Temirkanov donne pourtant l’impression de se complaire dans une certaine «routine sucrée», tant il se plaît à mettre l’orchestre en pilote automatique (dans un répertoire qui lui est pour le moins familier) et à multiplier mimiques et clins d’œil. Cette impression est plus forte encore dans Shéhérazade (1888) de Rimski-Korsakov. Le chef russe s’amuse comme un petit fou à faire briller sa formation et à la baigner dans une atmosphère orientalisante fantasmagorique, mielleuse mais ô combien colorée. On avoue que son geste de Sinbad slave, passablement affecté, n’est pas franchement convaincant : Temirkanov semble vouloir, face à un orchestre techniquement irréprochable, tout illustrer de ses mains, allant jusqu’à faire mine de remonter lui-même les cordages du navire dans le dernier épisode («Le Vaisseau se brise sur un rocher surmonté d’un guerrier d’airain»).

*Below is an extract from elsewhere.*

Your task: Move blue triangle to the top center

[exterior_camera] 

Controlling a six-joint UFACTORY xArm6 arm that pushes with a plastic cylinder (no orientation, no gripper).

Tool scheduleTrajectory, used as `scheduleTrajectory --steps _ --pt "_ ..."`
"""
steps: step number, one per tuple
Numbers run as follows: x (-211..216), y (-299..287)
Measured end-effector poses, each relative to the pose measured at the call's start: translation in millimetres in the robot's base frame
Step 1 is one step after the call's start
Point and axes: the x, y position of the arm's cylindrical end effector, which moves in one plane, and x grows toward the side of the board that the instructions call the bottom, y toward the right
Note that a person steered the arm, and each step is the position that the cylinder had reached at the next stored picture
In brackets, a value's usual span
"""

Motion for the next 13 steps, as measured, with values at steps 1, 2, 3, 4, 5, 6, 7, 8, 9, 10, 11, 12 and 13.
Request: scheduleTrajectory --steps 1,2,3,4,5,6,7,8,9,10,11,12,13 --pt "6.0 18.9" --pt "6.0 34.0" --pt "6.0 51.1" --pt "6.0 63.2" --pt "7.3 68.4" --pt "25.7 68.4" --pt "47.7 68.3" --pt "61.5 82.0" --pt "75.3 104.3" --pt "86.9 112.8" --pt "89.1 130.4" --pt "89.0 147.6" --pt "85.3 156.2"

Néanmoins, tout cela a le mérite de l’éloquence, depuis un Largo e maestoso sans bavures jusqu’à un Allegro non troppo maestoso hautement illustratif, au cours duquel la «Fête à Bagdad», menée à un rythme endiablé et d’un geste tranchant, se transforme en une brillante chevauchée fantastique. Il faut dire que le chef est bien aidé par la virtuosité du fond d’orchestre dans «Le récit du prince Kalender» comme par la mobilité et la tenue du Philharmonique de Saint-Pétersbourg dans «Le jeune prince et la jeune princesse» – malgré une entame somnolente et ennuyante par sa neutralité de ton. Surtout, on rend les armes devant le choix du soliste Sergey Krylov – par ailleurs directeur musical de l’Orchestre de Chambre de Lituanie –, qui prend la place du premier violon pour offrir (sur un splendide Stradivarius de 1734) des sonorités luxueuses. Maestria du geste, justesse et plénitude du son, grandeur du coup d’archet font de son interprétation, hédoniste mais conquérante, la cerise caramélisée d’un gâteau probablement trop sucré.


Deux bis – le Salut d’Amour d’Elgar et le Trepak du Casse-Noisette de Tchaïkovski – viennent conclure le festival de friandises de Noël qu’offre, avant l’heure, la formation russe aux Parisiens venus en nombre investir le Théâtre des Champs-Elysées.